1. In a coffee grinder or spice mill, grind until fine the:

Flaxseeds
Add the ground flaxseeds to a medium bowl and use the wooden spoon to stir in the:

Hot coffee
Cover the bowl with plastic wrap and refrigerate until the mixture becomes gelatinous, at least 15 minutes and up to 1 hour.

2. Preheat the oven to 350°. Coat the loaf pan with:

1 tablespoon canola oil
Add:

2 teaspoons all-purpose flour
Shake the pan to coat the bottom and sides. Tap out the excess.

3. Place 2 large pieces of parchment paper on the counter. Over the sheet, sift together:

1⅓ cups all-purpose flour
Whole wheat flour
Baking soda
Ground cinnamon
Repeat sifting the dry ingredients over the second sheet of parchment, then sift a third time onto the first sheet of parchment. Transfer the dry mixture to a large bowl.

4. In a medium bowl, use the potato masher to mash the:

Peeled bananas
Use the wooden spoon to stir in the:

Vegan mayonnaise
Vanilla extract
Kosher salt
5. Remove the coffee-flax mixture from the fridge and whisk in the:

Granulated sugar
Whisk in the remaining:

½ cup oil
Use a rubber spatula to fold the flax mixture into the flour mixture until a few dry streaks remain, then fold in the banana-mayonnaise mixture.

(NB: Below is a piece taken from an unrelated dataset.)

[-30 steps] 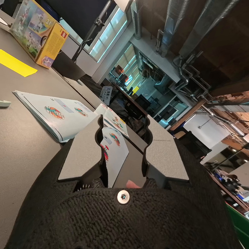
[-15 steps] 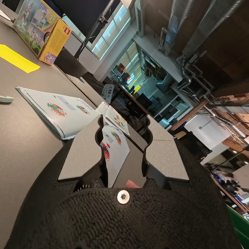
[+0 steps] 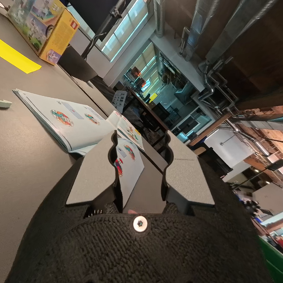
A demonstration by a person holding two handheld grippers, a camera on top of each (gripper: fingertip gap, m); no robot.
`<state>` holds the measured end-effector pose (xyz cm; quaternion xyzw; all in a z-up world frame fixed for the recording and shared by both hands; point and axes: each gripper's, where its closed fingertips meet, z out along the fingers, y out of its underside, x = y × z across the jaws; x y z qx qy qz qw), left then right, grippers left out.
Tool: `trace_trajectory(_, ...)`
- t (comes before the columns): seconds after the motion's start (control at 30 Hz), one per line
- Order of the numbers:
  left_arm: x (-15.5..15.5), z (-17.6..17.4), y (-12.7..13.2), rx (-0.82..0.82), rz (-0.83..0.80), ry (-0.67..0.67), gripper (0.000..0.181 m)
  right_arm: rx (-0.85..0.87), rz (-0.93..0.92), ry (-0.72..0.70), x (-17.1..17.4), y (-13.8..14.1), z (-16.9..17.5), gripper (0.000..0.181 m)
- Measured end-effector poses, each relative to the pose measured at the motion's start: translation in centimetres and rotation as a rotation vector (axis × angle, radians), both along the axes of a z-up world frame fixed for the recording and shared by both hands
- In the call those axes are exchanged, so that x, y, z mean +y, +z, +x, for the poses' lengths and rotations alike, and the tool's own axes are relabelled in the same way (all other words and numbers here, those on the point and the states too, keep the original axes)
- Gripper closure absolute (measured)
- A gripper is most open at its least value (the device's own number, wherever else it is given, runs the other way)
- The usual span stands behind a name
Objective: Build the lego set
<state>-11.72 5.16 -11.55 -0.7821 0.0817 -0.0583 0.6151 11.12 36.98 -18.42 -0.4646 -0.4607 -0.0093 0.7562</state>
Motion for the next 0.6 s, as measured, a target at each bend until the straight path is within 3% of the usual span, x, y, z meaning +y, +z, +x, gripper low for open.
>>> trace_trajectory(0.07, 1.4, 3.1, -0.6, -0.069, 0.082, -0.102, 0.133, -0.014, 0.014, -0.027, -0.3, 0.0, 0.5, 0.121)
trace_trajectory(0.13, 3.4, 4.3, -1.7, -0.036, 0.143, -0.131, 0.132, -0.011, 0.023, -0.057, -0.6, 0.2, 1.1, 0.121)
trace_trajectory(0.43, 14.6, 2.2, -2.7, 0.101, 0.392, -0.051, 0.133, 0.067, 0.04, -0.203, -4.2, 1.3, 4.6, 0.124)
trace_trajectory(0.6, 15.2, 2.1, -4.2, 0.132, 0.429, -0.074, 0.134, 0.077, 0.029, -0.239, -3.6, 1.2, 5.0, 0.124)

6. Once the batter is completely combined, use the rubber spatula to transfer it to the prepared loaf pan. Bake for 40 minutes, and if the top looks dark, loosely cover with a sheet of aluminum foil. Continue to bake until a cake tester inserted into the center of the cake comes out clean and the center resists light pressure, 15 to 20 minutes longer. Remove from the oven and cool completely before running a paring knife around the loaf and inverting it onto a platter. Use the bread knife to slice the banana bread into 1-inch-thick pieces and serve.